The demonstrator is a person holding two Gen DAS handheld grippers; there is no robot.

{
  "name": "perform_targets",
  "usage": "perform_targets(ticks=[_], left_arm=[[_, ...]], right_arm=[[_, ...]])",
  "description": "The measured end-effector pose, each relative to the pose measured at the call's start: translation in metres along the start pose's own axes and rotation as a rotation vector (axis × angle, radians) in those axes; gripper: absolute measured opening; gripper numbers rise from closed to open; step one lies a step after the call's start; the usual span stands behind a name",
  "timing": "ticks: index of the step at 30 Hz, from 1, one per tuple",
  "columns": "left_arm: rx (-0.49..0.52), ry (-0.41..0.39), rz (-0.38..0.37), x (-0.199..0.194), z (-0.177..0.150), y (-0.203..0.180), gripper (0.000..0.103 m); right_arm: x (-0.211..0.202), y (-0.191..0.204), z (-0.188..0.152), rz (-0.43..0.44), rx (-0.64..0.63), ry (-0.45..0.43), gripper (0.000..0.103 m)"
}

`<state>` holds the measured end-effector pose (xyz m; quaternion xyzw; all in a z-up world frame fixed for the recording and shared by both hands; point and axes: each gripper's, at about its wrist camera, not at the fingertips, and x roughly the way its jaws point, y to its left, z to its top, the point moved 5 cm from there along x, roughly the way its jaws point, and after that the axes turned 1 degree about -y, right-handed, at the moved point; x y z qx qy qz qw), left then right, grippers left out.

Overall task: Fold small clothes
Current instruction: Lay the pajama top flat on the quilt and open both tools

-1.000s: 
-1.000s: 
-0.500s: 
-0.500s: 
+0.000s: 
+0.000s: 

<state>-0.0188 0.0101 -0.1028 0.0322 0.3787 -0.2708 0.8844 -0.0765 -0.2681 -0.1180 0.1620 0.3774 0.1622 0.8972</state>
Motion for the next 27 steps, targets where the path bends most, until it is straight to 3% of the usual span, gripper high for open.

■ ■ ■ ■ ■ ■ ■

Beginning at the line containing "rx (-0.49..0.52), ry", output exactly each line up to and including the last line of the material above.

Result below:
  "columns": "left_arm: rx (-0.49..0.52), ry (-0.41..0.39), rz (-0.38..0.37), x (-0.199..0.194), z (-0.177..0.150), y (-0.203..0.180), gripper (0.000..0.103 m); right_arm: x (-0.211..0.202), y (-0.191..0.204), z (-0.188..0.152), rz (-0.43..0.44), rx (-0.64..0.63), ry (-0.45..0.43), gripper (0.000..0.103 m)"
}

`<state>` holds the measured end-effector pose (xyz m; quaternion xyzw; all in a z-up world frame fixed for the recording and shared by both hands; point and axes: each gripper's, at about its wrist camera, not at the fingertips, and x roughly the way its jaws point, y to its left, z to its top, the point moved 5 cm from there along x, roughly the way its jaws point, and after that the axes turned 1 degree about -y, right-handed, at the moved point; x y z qx qy qz qw), left then right, grippers left out.

Overall task: Fold small clothes
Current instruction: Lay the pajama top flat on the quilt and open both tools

-1.000s: 
-1.000s: 
-0.500s: 
-0.500s: 
+0.000s: 
+0.000s: 

<state>-0.0188 0.0101 -0.1028 0.0322 0.3787 -0.2708 0.8844 -0.0765 -0.2681 -0.1180 0.1620 0.3774 0.1622 0.8972</state>
Motion for the next 27 steps, targets where the path bends most, until it is straight to 3% of the usual span, gripper high for open.

This output contains the complete answer.